Task brief: Please set down all of the data below verbatim.
---- Material shown
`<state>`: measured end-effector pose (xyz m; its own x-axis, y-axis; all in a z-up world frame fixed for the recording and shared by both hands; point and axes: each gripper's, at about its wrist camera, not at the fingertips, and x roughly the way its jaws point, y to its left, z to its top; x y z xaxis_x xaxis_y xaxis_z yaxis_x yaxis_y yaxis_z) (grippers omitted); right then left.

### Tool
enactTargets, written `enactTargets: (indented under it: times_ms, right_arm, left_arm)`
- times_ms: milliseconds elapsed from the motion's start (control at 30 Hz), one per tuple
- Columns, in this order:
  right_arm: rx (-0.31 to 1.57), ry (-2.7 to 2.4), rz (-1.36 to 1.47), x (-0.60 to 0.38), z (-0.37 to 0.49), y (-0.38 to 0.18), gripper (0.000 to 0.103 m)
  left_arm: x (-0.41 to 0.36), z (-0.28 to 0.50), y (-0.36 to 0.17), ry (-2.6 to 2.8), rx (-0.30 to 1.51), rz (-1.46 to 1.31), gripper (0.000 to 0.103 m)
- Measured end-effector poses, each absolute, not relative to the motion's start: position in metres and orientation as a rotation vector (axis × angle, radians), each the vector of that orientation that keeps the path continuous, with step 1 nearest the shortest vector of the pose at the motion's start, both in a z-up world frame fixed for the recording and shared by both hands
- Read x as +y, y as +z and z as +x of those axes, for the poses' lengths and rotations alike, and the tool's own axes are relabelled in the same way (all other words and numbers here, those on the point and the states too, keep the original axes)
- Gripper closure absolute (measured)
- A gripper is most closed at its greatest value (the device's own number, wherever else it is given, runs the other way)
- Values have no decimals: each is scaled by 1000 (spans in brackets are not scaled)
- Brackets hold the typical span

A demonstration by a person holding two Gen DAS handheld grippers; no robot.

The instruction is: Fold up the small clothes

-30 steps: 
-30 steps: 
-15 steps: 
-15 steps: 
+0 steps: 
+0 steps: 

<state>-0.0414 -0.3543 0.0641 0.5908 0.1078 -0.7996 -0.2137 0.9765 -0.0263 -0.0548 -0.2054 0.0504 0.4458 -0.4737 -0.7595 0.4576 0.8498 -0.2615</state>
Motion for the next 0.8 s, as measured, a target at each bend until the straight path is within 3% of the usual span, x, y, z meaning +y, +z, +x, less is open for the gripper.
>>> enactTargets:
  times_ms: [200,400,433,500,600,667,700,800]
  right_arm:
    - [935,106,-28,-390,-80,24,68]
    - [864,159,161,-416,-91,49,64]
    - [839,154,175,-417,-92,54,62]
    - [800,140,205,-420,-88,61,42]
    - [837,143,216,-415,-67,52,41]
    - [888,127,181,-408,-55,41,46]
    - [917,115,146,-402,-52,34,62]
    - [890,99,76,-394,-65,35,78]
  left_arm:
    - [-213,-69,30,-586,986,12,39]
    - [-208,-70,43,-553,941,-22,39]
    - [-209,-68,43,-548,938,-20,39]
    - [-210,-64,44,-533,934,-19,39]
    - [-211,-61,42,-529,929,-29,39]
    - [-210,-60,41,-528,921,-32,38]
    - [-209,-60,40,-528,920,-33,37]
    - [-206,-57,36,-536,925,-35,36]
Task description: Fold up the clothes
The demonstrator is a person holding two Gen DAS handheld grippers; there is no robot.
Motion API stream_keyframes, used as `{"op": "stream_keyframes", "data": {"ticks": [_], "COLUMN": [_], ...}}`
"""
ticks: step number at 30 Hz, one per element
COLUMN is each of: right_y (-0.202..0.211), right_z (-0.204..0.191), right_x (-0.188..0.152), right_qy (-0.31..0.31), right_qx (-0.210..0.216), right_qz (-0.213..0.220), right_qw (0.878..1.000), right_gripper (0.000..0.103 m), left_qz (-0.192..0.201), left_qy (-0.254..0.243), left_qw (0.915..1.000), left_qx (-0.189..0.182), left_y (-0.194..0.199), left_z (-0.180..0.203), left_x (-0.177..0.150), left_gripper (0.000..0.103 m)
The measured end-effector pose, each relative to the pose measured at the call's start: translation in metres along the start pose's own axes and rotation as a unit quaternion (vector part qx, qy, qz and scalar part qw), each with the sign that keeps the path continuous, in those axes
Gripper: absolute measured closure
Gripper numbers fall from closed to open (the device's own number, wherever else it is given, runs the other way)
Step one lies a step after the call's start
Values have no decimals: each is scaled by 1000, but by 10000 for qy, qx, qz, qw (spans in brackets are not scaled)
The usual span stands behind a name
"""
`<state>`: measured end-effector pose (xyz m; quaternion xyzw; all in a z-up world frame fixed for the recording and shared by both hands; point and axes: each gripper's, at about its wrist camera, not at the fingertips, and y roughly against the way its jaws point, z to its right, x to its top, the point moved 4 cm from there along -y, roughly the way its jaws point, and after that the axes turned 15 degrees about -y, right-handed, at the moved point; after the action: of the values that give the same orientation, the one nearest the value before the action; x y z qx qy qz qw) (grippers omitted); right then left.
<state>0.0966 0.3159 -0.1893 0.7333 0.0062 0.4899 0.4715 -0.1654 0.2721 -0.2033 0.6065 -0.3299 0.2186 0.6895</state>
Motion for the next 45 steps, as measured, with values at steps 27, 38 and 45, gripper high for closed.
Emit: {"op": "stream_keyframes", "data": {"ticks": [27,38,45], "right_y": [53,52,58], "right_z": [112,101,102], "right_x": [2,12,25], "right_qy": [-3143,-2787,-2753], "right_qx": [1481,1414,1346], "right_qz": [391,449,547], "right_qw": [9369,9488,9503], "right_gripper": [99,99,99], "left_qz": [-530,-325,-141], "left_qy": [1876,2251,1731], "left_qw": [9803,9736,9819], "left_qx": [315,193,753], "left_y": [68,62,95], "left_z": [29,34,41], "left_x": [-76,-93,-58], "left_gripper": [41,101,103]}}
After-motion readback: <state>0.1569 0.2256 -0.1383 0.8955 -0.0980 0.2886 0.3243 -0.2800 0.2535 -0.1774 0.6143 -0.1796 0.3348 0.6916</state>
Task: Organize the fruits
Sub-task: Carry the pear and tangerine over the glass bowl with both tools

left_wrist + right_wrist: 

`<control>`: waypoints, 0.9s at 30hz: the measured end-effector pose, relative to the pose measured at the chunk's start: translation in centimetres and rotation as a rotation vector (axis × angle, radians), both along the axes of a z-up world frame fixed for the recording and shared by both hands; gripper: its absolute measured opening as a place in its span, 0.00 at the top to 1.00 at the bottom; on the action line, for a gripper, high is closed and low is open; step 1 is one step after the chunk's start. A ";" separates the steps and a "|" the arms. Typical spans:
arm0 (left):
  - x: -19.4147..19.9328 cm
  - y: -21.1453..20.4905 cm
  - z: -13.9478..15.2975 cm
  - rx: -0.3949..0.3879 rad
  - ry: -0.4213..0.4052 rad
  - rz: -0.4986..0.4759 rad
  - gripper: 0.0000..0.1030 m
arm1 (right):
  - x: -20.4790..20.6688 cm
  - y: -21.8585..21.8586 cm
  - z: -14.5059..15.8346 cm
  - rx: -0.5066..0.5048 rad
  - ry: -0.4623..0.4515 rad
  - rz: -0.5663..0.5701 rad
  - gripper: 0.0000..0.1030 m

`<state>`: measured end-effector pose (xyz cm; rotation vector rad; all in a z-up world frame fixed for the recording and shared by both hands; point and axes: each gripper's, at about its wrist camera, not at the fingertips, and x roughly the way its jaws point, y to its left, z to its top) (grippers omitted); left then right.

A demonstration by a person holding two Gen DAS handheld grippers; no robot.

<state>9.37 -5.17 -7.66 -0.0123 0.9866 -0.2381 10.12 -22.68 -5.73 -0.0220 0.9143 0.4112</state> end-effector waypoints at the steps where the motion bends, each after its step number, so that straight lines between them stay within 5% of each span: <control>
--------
Your response:
`<state>`: measured end-effector pose (xyz m; its own x-axis, y-axis; all in a z-up world frame fixed for the recording and shared by both hands; point and axes: each gripper's, at about its wrist camera, not at the fingertips, and x roughly the way its jaws point, y to its left, z to its top; x y z xaxis_x xaxis_y xaxis_z yaxis_x yaxis_y yaxis_z) (grippers omitted); right then left.

### Tool
enactTargets, written `enactTargets: (indented under it: times_ms, right_arm, left_arm)`
- times_ms: milliseconds elapsed from the motion's start (control at 30 Hz), one per tuple
- Columns, in this order:
  right_arm: rx (-0.31 to 1.57), ry (-2.7 to 2.4), rz (-1.36 to 1.47), x (-0.60 to 0.38), z (-0.37 to 0.49), y (-0.38 to 0.18), gripper (0.000 to 0.103 m)
  left_arm: x (-0.41 to 0.36), z (-0.28 to 0.50), y (-0.36 to 0.17), ry (-2.6 to 2.8), rx (-0.30 to 1.51), rz (-1.46 to 1.31), gripper (0.000 to 0.103 m)
- Measured end-effector poses, each absolute, not relative to the motion's start: position in metres and orientation as a rotation vector (axis × angle, radians), each the vector of that orientation that keeps the path continuous, with step 1 nearest the shortest vector of the pose at the motion's start, both in a z-up world frame fixed for the recording and shared by both hands
- Read x as +y, y as +z and z as +x of those axes, for the poses' lengths and rotations alike, and the tool's own axes are relabelled in the same way (all other words and numbers here, those on the point and the states too, keep the original axes)
- Gripper closure absolute (measured)
- A gripper is most closed at its greatest value (the device's own number, wherever else it is given, runs the other way)
- Values have no decimals: each is scaled by 1000 (spans in brackets are not scaled)
- Brackets hold the typical span

A demonstration by a person holding two Gen DAS handheld grippers; no robot.

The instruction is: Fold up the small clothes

-30 steps: 
-30 steps: 
-15 steps: 
-15 steps: 
+0 steps: 
+0 steps: 

<state>-0.0414 -0.3543 0.0641 0.5908 0.1078 -0.7996 -0.2137 0.9765 -0.0263 -0.0548 -0.2054 0.0504 0.4458 -0.4737 -0.7595 0.4576 0.8498 -0.2615</state>
Motion for the next 0.8 s, as measured, a target at each bend until the straight path is within 3% of the usual span, x, y, z meaning +y, +z, +x, less is open for the gripper.
>>> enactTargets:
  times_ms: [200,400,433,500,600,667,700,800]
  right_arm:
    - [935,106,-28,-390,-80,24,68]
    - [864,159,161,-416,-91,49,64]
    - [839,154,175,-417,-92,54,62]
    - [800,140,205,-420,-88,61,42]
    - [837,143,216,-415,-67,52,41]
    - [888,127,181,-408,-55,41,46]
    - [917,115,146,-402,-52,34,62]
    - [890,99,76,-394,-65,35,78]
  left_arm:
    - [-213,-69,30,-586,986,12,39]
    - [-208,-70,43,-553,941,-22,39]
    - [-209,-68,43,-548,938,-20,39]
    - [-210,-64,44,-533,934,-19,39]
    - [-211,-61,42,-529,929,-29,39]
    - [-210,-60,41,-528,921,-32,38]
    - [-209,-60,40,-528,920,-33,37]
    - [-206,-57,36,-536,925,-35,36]
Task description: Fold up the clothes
The demonstrator is a person holding two Gen DAS handheld grippers; there is no robot.
Motion API stream_keyframes, used as `{"op": "stream_keyframes", "data": {"ticks": [_], "COLUMN": [_], ...}}`
"""
ticks: step number at 30 Hz, one per element
COLUMN is each of: right_y (-0.202..0.211), right_z (-0.204..0.191), right_x (-0.188..0.152), right_qy (-0.31..0.31), right_qx (-0.210..0.216), right_qz (-0.213..0.220), right_qw (0.878..1.000), right_gripper (0.000..0.103 m), left_qz (-0.192..0.201), left_qy (-0.254..0.243), left_qw (0.915..1.000), left_qx (-0.189..0.182), left_y (-0.194..0.199), left_z (-0.180..0.203), left_x (-0.177..0.150), left_gripper (0.000..0.103 m)
The measured end-effector pose, each relative to the pose measured at the call's start: translation in metres along the start pose's own axes and rotation as a unit quaternion (vector part qx, qy, qz and scalar part qw), each with the sign that keeps the path continuous, in those axes
Gripper: absolute measured closure
Gripper numbers fall from closed to open (the device's own number, wherever else it is given, runs the other way)
Step one lies a step after the call's start
Values have no decimals: each is scaled by 1000, but by 10000 for qy, qx, qz, qw (spans in brackets are not scaled)
The usual span stands behind a name
"""
`<state>`: measured end-effector pose (xyz m; quaternion xyzw; all in a z-up world frame fixed for the recording and shared by both hands; point and axes: each gripper's, at about its wrist camera, not at the fingertips, and y roughly against the way its jaws point, z to its right, x to its top, the point moved 4 cm from there along -y, roughly the way its jaws point, and after that the axes turned 15 degrees about -y, right-handed, at the moved point; after the action: of the values that give the same orientation, the one nearest the value before the action; x y z qx qy qz qw) (grippers omitted); right then left.
<state>0.0966 0.3159 -0.1893 0.7333 0.0062 0.4899 0.4715 -0.1654 0.2721 -0.2033 0.6065 -0.3299 0.2186 0.6895</state>
Motion for the next 45 steps, as measured, with values at steps 27, 38 and 45, gripper high for closed.
Emit: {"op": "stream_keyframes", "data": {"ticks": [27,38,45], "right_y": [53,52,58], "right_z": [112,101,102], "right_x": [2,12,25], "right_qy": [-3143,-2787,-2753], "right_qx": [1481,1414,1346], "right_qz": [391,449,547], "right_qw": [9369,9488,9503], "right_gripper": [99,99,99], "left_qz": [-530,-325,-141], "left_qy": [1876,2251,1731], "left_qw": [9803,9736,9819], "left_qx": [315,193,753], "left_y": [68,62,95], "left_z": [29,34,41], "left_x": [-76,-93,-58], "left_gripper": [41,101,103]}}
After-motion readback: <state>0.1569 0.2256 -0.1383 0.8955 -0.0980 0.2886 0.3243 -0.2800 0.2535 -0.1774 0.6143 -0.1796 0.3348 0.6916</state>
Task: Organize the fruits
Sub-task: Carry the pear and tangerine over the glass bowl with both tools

left_wrist + right_wrist: 

`<control>`: waypoints, 0.9s at 30hz: the measured end-effector pose, relative to the pose measured at the chunk's start: translation in centimetres and rotation as a rotation vector (axis × angle, radians), both along the axes of a z-up world frame fixed for the recording and shared by both hands; gripper: its absolute measured opening as a place in its span, 0.00 at the top to 1.00 at the bottom; on the action line, for a gripper, high is closed and low is open; step 1 is one step after the chunk's start. A ";" separates the steps and a "|" the arms. Typical spans:
arm0 (left):
  - x: -19.4147..19.9328 cm
  - y: -21.1453..20.4905 cm
  - z: -13.9478..15.2975 cm
  - rx: -0.3949..0.3879 rad
  - ry: -0.4213..0.4052 rad
  - rz: -0.4986..0.4759 rad
  - gripper: 0.0000..0.1030 m
arm1 (right):
  - x: -20.4790..20.6688 cm
  - y: -21.8585..21.8586 cm
  - z: -14.5059..15.8346 cm
  - rx: -0.5066..0.5048 rad
  - ry: -0.4623..0.4515 rad
  - rz: -0.5663..0.5701 rad
  - gripper: 0.0000..0.1030 m

`<state>`: measured end-effector pose (xyz cm; rotation vector rad; all in a z-up world frame fixed for the recording and shared by both hands; point and axes: each gripper's, at about its wrist camera, not at the fingertips, and x roughly the way its jaws point, y to its left, z to its top) (grippers omitted); left then right.

A demonstration by a person holding two Gen DAS handheld grippers; no robot.

<state>9.37 -5.17 -7.66 -0.0123 0.9866 -0.2381 10.12 -22.68 -5.73 -0.0220 0.9143 0.4112</state> end-effector waypoints at the steps where the motion bends, each after its step number, so that straight lines between them stay within 5% of each span: <control>

The exercise requires no further output.